Making Tamiflu | March 20, 2006 Issue - Vol. 84 Issue 12 | Chemical & Engineering News
Volume 84 Issue 12 | p. 10 | News of The Week
Issue Date: March 20, 2006

Making Tamiflu

Roche will use more than 15 contractors to make active ingredient in avian flu drug
Department: Business

Roche has signed agreements with more than 15 external contractors to help it expand production of oseltamivir, the active ingredient in Tamiflu, an antiviral being stockpiled by governments around the world as a defense against the H5N1 avian flu virus. With the use of intermediates and finished materials from these contractors, Roche says it will be able to produce 400 million flu treatments annually by the end of 2006, up from 300 million currently.
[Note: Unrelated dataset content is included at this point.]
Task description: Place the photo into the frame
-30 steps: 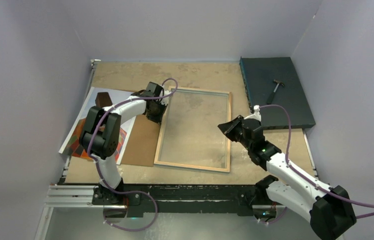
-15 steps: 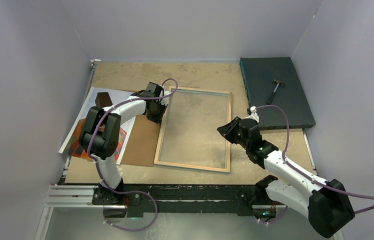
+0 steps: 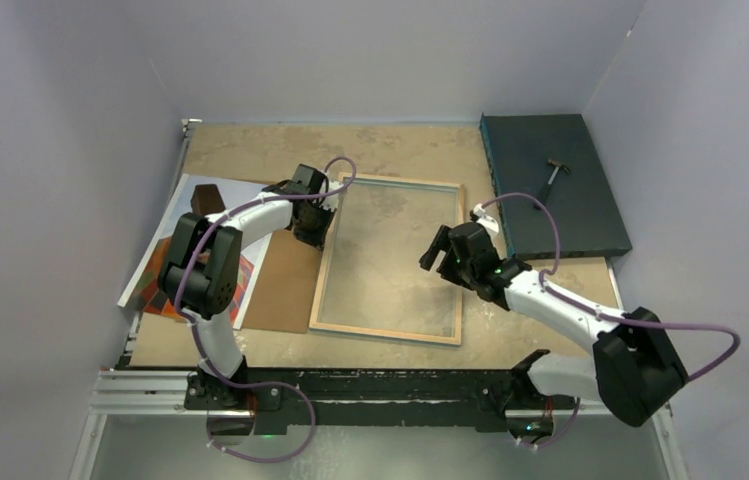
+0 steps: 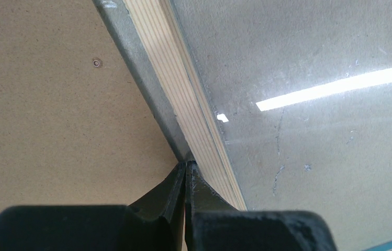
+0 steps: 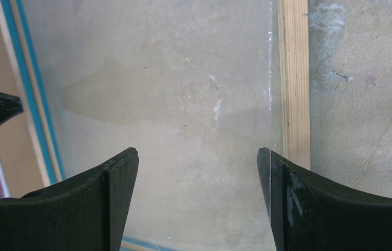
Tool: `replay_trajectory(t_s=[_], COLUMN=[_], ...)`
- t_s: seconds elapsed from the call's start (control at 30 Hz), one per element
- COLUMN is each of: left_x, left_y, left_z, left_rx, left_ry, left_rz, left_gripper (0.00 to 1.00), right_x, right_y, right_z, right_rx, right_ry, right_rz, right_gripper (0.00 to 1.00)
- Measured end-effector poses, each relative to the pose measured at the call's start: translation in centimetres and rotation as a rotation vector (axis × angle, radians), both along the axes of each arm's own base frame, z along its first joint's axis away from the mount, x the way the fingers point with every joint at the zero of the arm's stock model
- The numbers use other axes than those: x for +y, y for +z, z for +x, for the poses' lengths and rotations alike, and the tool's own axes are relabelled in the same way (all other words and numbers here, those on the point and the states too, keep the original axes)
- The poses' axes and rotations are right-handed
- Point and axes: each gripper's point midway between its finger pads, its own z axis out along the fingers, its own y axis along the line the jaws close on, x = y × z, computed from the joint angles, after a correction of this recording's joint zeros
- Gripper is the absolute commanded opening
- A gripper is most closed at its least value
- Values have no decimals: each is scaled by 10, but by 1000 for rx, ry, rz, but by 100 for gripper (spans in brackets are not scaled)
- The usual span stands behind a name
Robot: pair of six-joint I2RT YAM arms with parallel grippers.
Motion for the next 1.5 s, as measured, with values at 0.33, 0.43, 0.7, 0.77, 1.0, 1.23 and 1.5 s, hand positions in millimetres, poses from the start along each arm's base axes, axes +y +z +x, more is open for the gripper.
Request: replay_trajectory(t_s=[0.33, 0.43, 0.7, 0.77, 1.0, 1.23, 1.5], left_x=[0, 0, 0, 0, 0, 0, 2], left_y=[2, 1, 1, 1, 1, 1, 1], left_z=[0, -1, -2, -2, -2, -2, -1], left_rx=[-4, -3, 0, 0, -1, -1, 1], left_ry=[-1, -2, -2, -2, -2, -2, 2], left_rz=[-3, -3, -3, -2, -3, -3, -8], left_gripper=[0, 0, 0, 0, 0, 0, 0], right_x=[2, 1, -3, -4, -7, -5, -5], right_y=[-17, -20, -13, -12, -15, -10, -10], right_z=[0, 0, 4, 4, 3, 6, 6], right_rx=[73, 86, 70, 69, 74, 63, 67], right_ry=[56, 67, 67, 69, 76, 84, 82], right_rz=[-195, -240, -302, -312, -345, -345, -338], right_gripper=[99, 99, 99, 99, 99, 99, 98])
The 13 firms so far revealed to be on the contractor list are a who's who of the global fine chemicals industry: Albemarle, Ampac Fine Chemicals, API Corp., Clariant, DSM, FIS, Martek Biosciences, Novasep/Dynamit Nobel, PHT International, PPG Industries, Sanofi-Aventis, Shaanxi Jiahe Phytochem, and Siegfried.
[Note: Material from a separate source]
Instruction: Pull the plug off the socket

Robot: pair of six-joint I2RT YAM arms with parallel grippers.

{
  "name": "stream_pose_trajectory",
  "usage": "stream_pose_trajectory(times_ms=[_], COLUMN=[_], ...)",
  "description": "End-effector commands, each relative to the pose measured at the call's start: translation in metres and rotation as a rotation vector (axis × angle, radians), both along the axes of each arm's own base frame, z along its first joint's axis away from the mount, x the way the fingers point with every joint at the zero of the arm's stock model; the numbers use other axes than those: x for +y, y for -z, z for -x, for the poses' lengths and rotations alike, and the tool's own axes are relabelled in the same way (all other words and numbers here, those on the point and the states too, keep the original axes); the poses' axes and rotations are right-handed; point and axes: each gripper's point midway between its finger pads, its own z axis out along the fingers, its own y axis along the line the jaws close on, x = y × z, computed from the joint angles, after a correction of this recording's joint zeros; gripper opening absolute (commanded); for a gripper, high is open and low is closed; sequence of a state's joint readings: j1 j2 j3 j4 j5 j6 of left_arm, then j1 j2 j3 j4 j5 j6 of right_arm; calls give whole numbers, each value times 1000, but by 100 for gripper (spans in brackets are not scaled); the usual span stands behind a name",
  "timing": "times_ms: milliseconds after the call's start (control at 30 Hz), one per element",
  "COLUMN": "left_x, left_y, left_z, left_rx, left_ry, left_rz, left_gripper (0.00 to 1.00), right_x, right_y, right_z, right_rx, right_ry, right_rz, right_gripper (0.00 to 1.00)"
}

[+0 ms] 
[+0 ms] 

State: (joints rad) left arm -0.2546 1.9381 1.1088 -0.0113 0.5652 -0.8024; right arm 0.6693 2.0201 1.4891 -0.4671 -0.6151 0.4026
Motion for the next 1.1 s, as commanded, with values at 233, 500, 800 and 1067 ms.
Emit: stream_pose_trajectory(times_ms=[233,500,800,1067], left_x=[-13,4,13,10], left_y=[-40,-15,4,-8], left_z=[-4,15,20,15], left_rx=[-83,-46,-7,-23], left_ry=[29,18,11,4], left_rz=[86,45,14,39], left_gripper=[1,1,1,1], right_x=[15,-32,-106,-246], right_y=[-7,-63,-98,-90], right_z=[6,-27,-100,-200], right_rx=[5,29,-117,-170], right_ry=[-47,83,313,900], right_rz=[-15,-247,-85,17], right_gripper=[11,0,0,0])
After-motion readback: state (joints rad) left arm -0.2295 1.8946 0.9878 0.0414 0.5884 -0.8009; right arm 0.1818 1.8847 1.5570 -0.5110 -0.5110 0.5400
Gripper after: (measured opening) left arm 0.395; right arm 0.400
Martek and Sanofi both say they will produce Tamiflu's starting material, shikimic acid, via fermentation-Martek in Kingstree, S.C., and Sanofi in Saint-Aubin-lÈs-Elbeuf, France. Roche has been obtaining shikimic acid largely via extraction from Chinese star anise fruit, but supplies from this source are limited. Clariant will produce a shikimic acid derivative known as epoxide at a U.S. plant, and Novasep will produce a downstream azide intermediate in Germany.

Roche earlier signed sublicenses for complete oseltamivir production with India's Hetero and China's Shanghai Pharmaceuticals. It now says it is negotiating a production sublicense with another Chinese company and that it is evaluating sharing expertise to enable production in Africa.

In addition, Roche says it has launched research initiatives to answer questions about the use of Tamiflu against the evolving H5N1 virus. According to Roche Pharma CEO William M. Burns, the company is "committed to further expanding the knowledge base regarding Tamiflu and the H5N1 virus, but we cannot do this alone, and we need to collaborate with third parties moving forward."